Suzanne K. Cianci, Limited Administrator of the Estate of Donald J. Tuohey, Sr., Deceased v The University of Rochester
Attorneys and Parties
Brief Summary
Medical malpractice arising from alleged resuscitation in contravention of a Medical Order for Life-Sustaining Treatment (MOLST) during an emergency.
Denied dismissal and post-trial motions; a jury awarded plaintiff damages for pain and suffering caused by chest compressions performed despite a MOLST.
The judgment awarding damages and the denial of defendant’s motion for a directed verdict; the complaint was dismissed.
Plaintiff failed to present expert testimony establishing the applicable standard of care and a breach; the expert described expectations and options but not the accepted standard or how it was violated.
Background
Decedent arrived at defendant’s hospital emergency department with complaints including abdominal pain, became unresponsive, and staff performed chest compressions.

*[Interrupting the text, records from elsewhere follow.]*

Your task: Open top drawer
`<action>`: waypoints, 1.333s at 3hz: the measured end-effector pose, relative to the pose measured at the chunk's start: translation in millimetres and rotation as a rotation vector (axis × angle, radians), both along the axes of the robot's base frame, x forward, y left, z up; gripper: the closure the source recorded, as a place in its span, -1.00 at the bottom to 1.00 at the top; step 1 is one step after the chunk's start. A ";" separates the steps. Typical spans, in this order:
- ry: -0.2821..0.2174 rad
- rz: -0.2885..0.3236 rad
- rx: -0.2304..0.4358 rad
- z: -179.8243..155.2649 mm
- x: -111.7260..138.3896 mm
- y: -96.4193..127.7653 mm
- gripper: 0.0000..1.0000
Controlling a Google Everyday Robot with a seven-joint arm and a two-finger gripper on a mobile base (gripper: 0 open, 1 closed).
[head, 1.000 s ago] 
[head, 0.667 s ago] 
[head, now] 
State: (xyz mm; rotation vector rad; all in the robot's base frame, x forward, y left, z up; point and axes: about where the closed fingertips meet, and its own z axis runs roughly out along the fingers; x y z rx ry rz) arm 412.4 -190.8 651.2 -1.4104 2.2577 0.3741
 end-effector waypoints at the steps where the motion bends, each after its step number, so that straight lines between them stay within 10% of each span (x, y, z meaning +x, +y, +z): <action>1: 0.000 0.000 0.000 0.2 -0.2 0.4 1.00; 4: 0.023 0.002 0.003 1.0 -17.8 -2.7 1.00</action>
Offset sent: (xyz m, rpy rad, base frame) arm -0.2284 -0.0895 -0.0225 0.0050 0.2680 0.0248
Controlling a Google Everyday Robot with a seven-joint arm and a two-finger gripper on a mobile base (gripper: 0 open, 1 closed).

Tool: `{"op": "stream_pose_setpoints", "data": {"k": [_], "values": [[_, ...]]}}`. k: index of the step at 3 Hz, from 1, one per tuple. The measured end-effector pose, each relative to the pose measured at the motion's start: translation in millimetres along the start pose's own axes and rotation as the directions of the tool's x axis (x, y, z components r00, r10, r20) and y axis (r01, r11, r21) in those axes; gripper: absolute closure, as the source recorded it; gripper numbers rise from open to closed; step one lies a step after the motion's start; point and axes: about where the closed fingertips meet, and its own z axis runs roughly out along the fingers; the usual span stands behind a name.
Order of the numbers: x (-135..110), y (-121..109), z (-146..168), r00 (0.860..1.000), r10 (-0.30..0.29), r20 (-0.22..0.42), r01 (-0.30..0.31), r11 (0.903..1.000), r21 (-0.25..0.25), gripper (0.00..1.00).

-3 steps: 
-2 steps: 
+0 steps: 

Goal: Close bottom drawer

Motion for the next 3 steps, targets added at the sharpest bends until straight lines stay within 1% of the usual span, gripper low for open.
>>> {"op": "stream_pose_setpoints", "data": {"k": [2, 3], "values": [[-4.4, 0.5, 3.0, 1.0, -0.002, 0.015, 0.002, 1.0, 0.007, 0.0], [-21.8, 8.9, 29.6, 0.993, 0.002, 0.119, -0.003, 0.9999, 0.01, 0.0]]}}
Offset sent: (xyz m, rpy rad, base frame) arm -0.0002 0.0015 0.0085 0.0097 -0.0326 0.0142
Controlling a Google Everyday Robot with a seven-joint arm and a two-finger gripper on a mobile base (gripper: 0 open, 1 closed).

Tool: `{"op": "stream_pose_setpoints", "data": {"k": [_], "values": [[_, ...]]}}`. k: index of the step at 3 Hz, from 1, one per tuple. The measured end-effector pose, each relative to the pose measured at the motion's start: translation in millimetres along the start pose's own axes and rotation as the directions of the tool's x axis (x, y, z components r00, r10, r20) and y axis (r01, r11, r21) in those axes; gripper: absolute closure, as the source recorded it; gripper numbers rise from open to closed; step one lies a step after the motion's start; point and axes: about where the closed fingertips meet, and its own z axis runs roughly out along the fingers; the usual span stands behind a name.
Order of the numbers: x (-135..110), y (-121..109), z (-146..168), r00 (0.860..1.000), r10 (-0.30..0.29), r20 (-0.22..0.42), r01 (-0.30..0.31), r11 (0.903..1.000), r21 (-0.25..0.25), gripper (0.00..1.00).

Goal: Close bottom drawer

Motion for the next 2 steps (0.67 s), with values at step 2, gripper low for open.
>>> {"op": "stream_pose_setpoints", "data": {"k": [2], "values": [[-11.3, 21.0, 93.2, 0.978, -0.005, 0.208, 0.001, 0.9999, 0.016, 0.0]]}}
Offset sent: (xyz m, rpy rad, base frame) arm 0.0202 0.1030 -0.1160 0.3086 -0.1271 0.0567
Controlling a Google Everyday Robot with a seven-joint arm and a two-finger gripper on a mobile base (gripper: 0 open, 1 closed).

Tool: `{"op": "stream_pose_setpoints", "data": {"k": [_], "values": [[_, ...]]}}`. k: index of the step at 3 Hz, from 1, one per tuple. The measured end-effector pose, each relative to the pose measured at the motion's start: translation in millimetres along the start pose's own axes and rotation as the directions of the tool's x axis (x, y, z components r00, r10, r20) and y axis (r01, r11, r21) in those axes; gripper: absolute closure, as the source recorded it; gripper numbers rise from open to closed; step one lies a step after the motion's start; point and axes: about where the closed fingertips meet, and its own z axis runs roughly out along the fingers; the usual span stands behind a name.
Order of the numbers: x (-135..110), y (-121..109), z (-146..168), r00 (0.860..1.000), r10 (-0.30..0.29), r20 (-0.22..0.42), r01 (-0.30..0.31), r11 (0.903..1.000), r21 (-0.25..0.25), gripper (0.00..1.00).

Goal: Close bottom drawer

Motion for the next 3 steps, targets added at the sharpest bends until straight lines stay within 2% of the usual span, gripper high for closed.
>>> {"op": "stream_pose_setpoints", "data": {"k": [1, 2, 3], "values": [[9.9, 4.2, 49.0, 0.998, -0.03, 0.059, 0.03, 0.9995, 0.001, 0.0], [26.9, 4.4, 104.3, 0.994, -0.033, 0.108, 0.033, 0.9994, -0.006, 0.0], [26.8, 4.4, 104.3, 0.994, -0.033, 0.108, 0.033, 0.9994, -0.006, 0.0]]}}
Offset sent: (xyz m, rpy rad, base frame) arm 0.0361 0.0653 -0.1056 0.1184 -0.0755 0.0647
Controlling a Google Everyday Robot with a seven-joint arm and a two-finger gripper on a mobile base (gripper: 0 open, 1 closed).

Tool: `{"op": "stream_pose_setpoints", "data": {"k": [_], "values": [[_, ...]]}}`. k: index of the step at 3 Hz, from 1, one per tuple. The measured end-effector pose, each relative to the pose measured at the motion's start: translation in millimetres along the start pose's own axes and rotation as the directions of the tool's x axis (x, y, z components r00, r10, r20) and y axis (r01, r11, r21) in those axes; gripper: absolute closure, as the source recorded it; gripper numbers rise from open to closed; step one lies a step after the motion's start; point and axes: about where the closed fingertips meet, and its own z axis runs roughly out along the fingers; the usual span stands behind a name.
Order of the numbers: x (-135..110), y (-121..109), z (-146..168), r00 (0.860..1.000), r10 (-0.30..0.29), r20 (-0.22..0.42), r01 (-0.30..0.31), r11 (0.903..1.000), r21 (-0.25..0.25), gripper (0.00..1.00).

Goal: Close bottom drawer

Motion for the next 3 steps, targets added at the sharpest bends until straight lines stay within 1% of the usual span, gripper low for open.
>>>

Staff were unaware that decedent had a Medical Order for Life-Sustaining Treatment (MOLST) declining life-saving measures, including chest compressions. The compressions revived him but allegedly caused rib fractures; he suffered another heart attack and died hours later. Plaintiff alleged medical malpractice for administering treatment without consent and contrary to the MOLST, causing pain and suffering. Supreme Court denied defendant’s motion to dismiss under New York CPLR 3211(a)(7) [rule allowing dismissal for failure to state a cause of action], and the case proceeded to trial, resulting in a plaintiff’s verdict.
Lower Court Decision
Supreme Court denied defendant’s CPLR 3211(a)(7) motion to dismiss, denied defendant’s motion for a directed verdict, and later denied its post-trial motion to set aside the verdict. The jury awarded damages for decedent’s pain and suffering based on performing chest compressions in contravention of the MOLST.
Appellate Division Reversal
The Appellate Division unanimously reversed, granted defendant’s motion for a directed verdict, and dismissed the complaint. While rejecting arguments that the claim was one for wrongful life or battery, and recognizing that a MOLST may ground a malpractice claim even in emergencies, the court held there was no expert testimony establishing the applicable standard of care or a breach. Plaintiff’s expert discussed what hospitals could do, were allowed to do, or should do, but did not state the accepted standard or that it was violated under the case’s specific circumstances. The court also noted that emergency circumstances do not categorically excuse compliance with a MOLST and that statutory immunity under Public Health Law § 2994-ee [permits disregarding a do-not-resuscitate order in good-faith belief of revocation or under significant and exceptional medical circumstances] was inapplicable on the pleaded facts, which alleged mere unawareness of the MOLST. The court acknowledged Public Health Law § 2994-bb [advance directive provisions permitting withholding of cardiopulmonary resuscitation in acute emergencies].
Legal Significance
The decision affirms that a claim for administering life-sustaining treatment contrary to a MOLST can proceed as medical malpractice (not wrongful life or battery) and that emergencies do not automatically negate the obligation to honor a valid advance directive. However, plaintiffs must present expert testimony identifying the accepted medical standard of care and explaining how it was breached; generalized expectations or options are insufficient. Statutory immunity under Public Health Law § 2994-ee is limited and does not apply where providers are merely unaware of a MOLST rather than acting in good-faith disregard under exceptional circumstances.
MOLST-based malpractice claims are viable, but they require precise expert proof of the standard of care and breach; absent such testimony, a directed verdict for the defense is warranted even after a plaintiff’s jury verdict.